For companies in industries undergoing technology-driven evolution or disruption, innovation analytics can provide a critical means of staying abreast of changes and determining which new technologies to apply to their own innovation efforts. A major chemical company has used innovation analytics to better understand opportunities in biorenewables, for example. And a leading telco used it to inform its new-product development by mapping the technology innovation in user interfaces among new entrants, incumbents, other competitors, and academics.
Innovation analytics can be applied in a wide range of circumstances to gain insights that help set direction and strategy. In 2016, leaders from Microsoft, the Washington Roundtable, and the Business Council of British Columbia met to explore the possibility of greater economic collaboration between the greater Seattle and Vancouver regions. The project was inspired by the rise of innovation hubs around the world, and business and government leaders in both Seattle and Vancouver saw great promise in building on the region’s strong foundation of innovators and innovation assets.

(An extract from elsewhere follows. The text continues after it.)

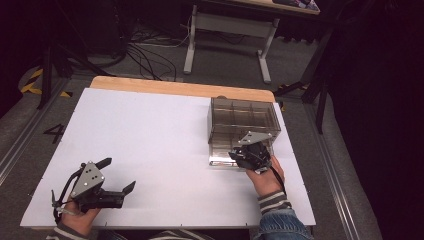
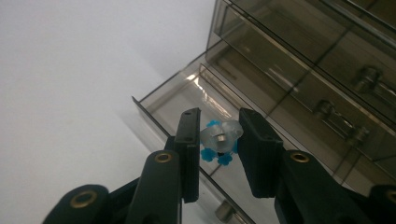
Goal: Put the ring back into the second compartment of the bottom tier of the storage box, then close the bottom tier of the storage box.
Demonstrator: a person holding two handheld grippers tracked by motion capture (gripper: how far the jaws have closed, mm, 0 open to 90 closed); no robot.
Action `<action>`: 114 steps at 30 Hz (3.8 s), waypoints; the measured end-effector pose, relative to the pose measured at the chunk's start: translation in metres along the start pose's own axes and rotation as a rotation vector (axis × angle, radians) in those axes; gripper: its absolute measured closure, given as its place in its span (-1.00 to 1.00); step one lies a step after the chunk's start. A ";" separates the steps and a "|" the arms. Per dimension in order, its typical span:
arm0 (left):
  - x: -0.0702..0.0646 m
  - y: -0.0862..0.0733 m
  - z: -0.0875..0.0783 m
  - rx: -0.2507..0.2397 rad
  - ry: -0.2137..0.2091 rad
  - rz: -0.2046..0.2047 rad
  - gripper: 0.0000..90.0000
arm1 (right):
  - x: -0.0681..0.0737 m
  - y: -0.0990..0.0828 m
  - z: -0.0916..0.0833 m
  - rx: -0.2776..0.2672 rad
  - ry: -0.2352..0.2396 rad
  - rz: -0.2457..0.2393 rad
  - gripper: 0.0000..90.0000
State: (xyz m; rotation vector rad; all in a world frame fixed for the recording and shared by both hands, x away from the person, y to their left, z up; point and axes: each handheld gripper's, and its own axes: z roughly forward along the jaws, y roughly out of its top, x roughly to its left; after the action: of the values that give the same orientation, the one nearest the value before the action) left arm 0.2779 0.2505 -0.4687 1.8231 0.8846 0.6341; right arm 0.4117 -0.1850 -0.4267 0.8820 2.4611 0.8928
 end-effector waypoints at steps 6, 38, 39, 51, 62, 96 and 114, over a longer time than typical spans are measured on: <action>0.000 0.000 0.000 0.000 0.000 -0.002 -1.00 | -0.006 -0.004 0.001 0.009 -0.035 0.028 0.56; -0.001 0.000 0.001 0.006 -0.003 -0.002 -1.00 | -0.028 -0.016 0.014 0.052 -0.117 0.107 0.56; 0.000 0.000 0.001 0.007 -0.002 0.000 -1.00 | -0.029 -0.016 0.015 0.057 -0.117 0.106 0.56; 0.000 0.000 0.001 0.007 -0.003 0.002 -1.00 | -0.035 -0.021 0.026 0.088 -0.106 0.130 0.56; -0.001 0.000 0.001 0.006 -0.005 0.001 -1.00 | -0.037 -0.023 0.033 0.110 -0.101 0.133 0.56; 0.000 0.000 0.001 0.003 -0.003 0.005 -1.00 | -0.028 -0.015 0.002 0.013 -0.101 0.101 0.54; 0.000 0.000 0.001 0.002 -0.002 -0.007 -1.00 | -0.015 -0.016 -0.017 0.019 -0.111 0.045 1.00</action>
State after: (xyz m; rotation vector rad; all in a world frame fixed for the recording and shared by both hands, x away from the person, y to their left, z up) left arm 0.2782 0.2498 -0.4691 1.8217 0.8899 0.6273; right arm 0.4069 -0.2121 -0.4230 0.9709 2.3667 0.8139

Innovation analytics surfaced some surprising reality checks. Data from LinkedIn, for example, showed low connectivity between individuals in Seattle and Vancouver; talent did not flow freely between the cities. For LinkedIn members in Vancouver, connections to members in Seattle accounted for less than 1% of total connections; for members in Seattle, connections to those in Vancouver accounted for only 0.4% of connections. Data from Thomson Reuters showed that educational institutions in both cities trailed other areas in academic citations. And data from investment databases showed that the availability of local capital was an additional issue. These and other analytics-driven insights helped shape the challenge facing the two cities and give direction to the efforts to build a more vibrant innovation corridor.
The most innovative companies are data-driven innovators. By using the right tools, just about any company in any industry can harness data, including from sources that have not been readily accessible in the past, and use the insights that emerge as the basis for novel products and approaches.